■ YOUR GOAL: Leaving out the pictures, output each record exactly as it stands.

━━━━━ PROVIDED RECORDS

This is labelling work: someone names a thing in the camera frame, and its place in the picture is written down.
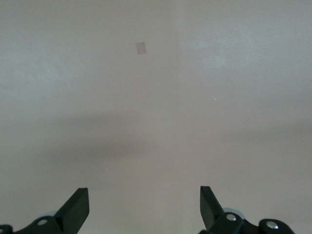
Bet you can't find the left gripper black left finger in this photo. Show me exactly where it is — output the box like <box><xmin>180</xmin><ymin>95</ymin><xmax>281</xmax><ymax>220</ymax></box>
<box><xmin>0</xmin><ymin>187</ymin><xmax>90</xmax><ymax>234</ymax></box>

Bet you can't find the small brown tape patch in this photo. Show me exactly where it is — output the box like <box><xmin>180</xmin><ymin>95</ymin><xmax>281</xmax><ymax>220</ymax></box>
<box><xmin>135</xmin><ymin>41</ymin><xmax>147</xmax><ymax>56</ymax></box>

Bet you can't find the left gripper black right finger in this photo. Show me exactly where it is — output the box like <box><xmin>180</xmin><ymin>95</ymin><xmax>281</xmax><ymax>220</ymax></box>
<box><xmin>198</xmin><ymin>186</ymin><xmax>294</xmax><ymax>234</ymax></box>

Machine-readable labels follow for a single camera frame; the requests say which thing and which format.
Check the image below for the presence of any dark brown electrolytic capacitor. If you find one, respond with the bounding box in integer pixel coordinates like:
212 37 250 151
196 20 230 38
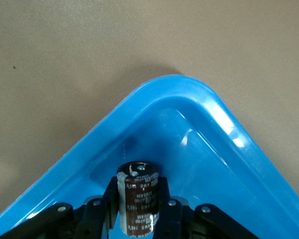
116 161 160 236

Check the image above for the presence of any brown table mat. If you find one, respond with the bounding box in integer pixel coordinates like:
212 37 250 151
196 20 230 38
0 0 299 222

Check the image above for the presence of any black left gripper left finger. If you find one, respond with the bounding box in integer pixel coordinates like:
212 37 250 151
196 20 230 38
0 175 120 239

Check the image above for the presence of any blue plastic tray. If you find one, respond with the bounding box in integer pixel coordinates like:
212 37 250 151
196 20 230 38
0 74 299 239

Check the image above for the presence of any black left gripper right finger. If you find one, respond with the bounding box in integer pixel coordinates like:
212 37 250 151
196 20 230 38
153 176 260 239

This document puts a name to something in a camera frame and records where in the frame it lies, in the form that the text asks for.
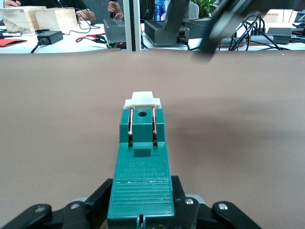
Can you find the pale wooden block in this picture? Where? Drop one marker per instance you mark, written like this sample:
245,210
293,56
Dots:
59,19
19,19

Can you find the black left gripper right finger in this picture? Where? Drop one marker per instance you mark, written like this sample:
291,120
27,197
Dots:
202,217

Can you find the dark grey electronics box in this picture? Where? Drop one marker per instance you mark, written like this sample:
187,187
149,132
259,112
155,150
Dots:
164,35

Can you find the aluminium camera post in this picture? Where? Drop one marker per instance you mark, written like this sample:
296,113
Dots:
131,23

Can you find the black power adapter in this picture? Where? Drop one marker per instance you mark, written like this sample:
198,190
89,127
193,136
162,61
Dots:
51,37

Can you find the grey flat adapter box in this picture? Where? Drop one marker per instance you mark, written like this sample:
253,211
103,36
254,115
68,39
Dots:
280,34

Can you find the green potted plant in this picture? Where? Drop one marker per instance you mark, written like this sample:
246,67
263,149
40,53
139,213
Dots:
205,7

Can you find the blue drink bottle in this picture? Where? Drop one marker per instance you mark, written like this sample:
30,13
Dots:
159,10

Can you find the small board with red light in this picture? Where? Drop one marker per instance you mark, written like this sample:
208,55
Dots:
116,44

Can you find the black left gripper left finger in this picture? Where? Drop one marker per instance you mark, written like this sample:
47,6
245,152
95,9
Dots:
71,214

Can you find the grey power supply unit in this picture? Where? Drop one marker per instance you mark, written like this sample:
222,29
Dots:
114,31

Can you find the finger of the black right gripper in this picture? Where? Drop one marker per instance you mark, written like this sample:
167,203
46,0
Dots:
219,31
175,16

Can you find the red paper sheet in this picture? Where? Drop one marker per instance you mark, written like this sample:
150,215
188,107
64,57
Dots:
10,42

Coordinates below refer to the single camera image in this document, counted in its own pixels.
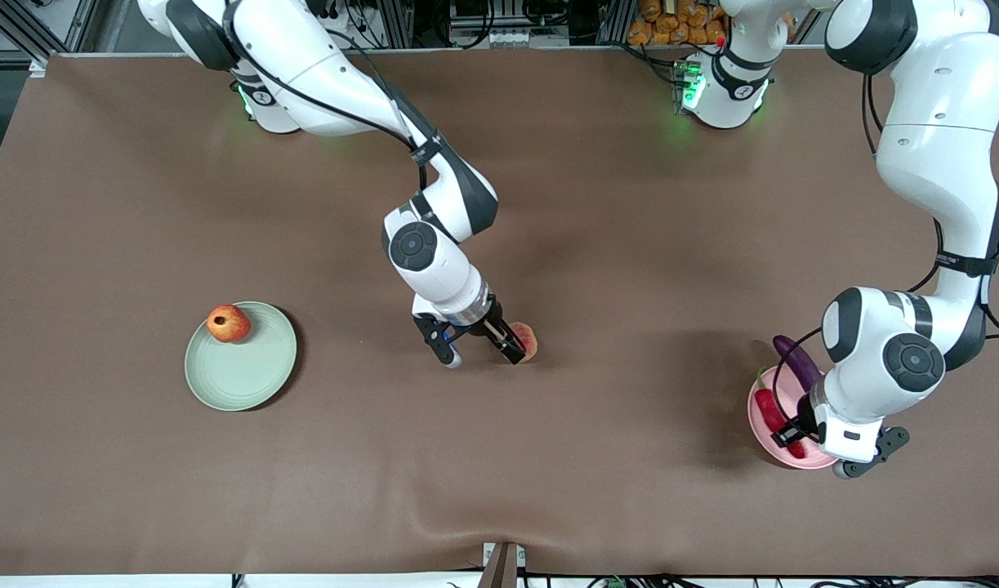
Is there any pink orange peach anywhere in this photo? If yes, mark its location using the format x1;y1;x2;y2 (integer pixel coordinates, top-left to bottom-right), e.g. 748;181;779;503
507;323;539;363

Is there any red chili pepper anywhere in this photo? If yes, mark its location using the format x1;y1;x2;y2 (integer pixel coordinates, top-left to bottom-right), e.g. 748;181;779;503
754;367;806;460

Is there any purple long eggplant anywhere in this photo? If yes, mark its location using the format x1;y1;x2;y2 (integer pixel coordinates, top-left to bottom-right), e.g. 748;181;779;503
773;335;827;393

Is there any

━━━━━━━━━━

■ TASK RESULT:
This is labelling work: someone names a thing in the camera frame, and its place in the picture is written down.
Bet you can't find the left gripper black left finger in this photo. Show me exactly where it is — output the box like <box><xmin>180</xmin><ymin>95</ymin><xmax>281</xmax><ymax>220</ymax></box>
<box><xmin>0</xmin><ymin>187</ymin><xmax>90</xmax><ymax>234</ymax></box>

Bet you can't find the small brown tape patch in this photo. Show me exactly where it is — output the box like <box><xmin>180</xmin><ymin>95</ymin><xmax>281</xmax><ymax>220</ymax></box>
<box><xmin>135</xmin><ymin>41</ymin><xmax>147</xmax><ymax>56</ymax></box>

Bet you can't find the left gripper black right finger in this photo. Show me exactly where it is — output the box like <box><xmin>180</xmin><ymin>95</ymin><xmax>281</xmax><ymax>220</ymax></box>
<box><xmin>198</xmin><ymin>186</ymin><xmax>294</xmax><ymax>234</ymax></box>

Machine-readable labels follow for a single camera frame; the requests say which thing and which format.
Check the image below for the presence of any dark brown electrolytic capacitor. If you find one, respond with the bounding box in integer pixel coordinates like:
212 37 250 151
196 20 230 38
116 161 160 236

Check the image above for the presence of any brown table mat. If you find one, respond with the bounding box in integer pixel coordinates like:
212 37 250 151
196 20 230 38
0 0 299 222

Check the image above for the presence of any black left gripper left finger. If you find one, respond with the bounding box in integer pixel coordinates like:
212 37 250 151
196 20 230 38
0 175 120 239

Check the image above for the presence of any blue plastic tray. If you find one, respond with the bounding box in integer pixel coordinates like:
212 37 250 151
196 20 230 38
0 74 299 239

Check the image above for the presence of any black left gripper right finger. If you find one, respond with the bounding box in integer pixel coordinates like:
212 37 250 151
196 20 230 38
153 176 260 239

This document puts a name to something in a camera frame and records where in the frame it lies, in the form that the text asks for.
Can you find the pale wooden block in this picture? Where? Drop one marker per instance you mark, written like this sample:
245,210
293,56
Dots:
59,19
19,19

Can you find the black left gripper right finger in this picture? Where? Drop one marker per instance you mark, written like this sample:
291,120
27,197
Dots:
202,217

Can you find the dark grey electronics box in this picture? Where? Drop one marker per instance you mark, written like this sample:
187,187
149,132
259,112
155,150
Dots:
164,35

Can you find the aluminium camera post in this picture? Where? Drop one marker per instance you mark, written like this sample:
296,113
Dots:
131,23

Can you find the black power adapter in this picture? Where? Drop one marker per instance you mark, written like this sample:
198,190
89,127
193,136
162,61
Dots:
51,37

Can you find the grey flat adapter box in this picture? Where? Drop one marker per instance you mark, written like this sample:
253,211
103,36
254,115
68,39
Dots:
280,34

Can you find the green potted plant in this picture? Where? Drop one marker per instance you mark, written like this sample:
246,67
263,149
40,53
139,213
Dots:
205,7

Can you find the blue drink bottle in this picture? Where? Drop one marker per instance you mark, written like this sample:
30,13
Dots:
159,10

Can you find the small board with red light in this picture? Where? Drop one marker per instance you mark, written like this sample:
208,55
Dots:
116,44

Can you find the black left gripper left finger in this picture? Where? Drop one marker per instance you mark, written like this sample:
47,6
245,152
95,9
Dots:
71,214

Can you find the grey power supply unit in this picture? Where? Drop one marker per instance you mark, written like this sample:
222,29
Dots:
114,31

Can you find the finger of the black right gripper in this picture? Where? Drop one marker per instance you mark, written like this sample:
167,203
46,0
Dots:
219,31
175,16

Can you find the red paper sheet in this picture? Where? Drop one marker per instance you mark, written like this sample:
150,215
188,107
64,57
Dots:
10,42

Coordinates below refer to the single camera image in this document, counted in its own pixels.
Is there any pink orange peach anywhere in this photo? If yes, mark its location using the format x1;y1;x2;y2 (integer pixel coordinates, top-left to bottom-right), e.g. 748;181;779;503
507;323;539;363

Is there any red chili pepper anywhere in this photo? If yes, mark its location using the format x1;y1;x2;y2 (integer pixel coordinates, top-left to bottom-right), e.g. 748;181;779;503
754;367;806;460

Is there any purple long eggplant anywhere in this photo? If yes, mark its location using the format x1;y1;x2;y2 (integer pixel coordinates, top-left to bottom-right), e.g. 748;181;779;503
773;335;827;393

Is there any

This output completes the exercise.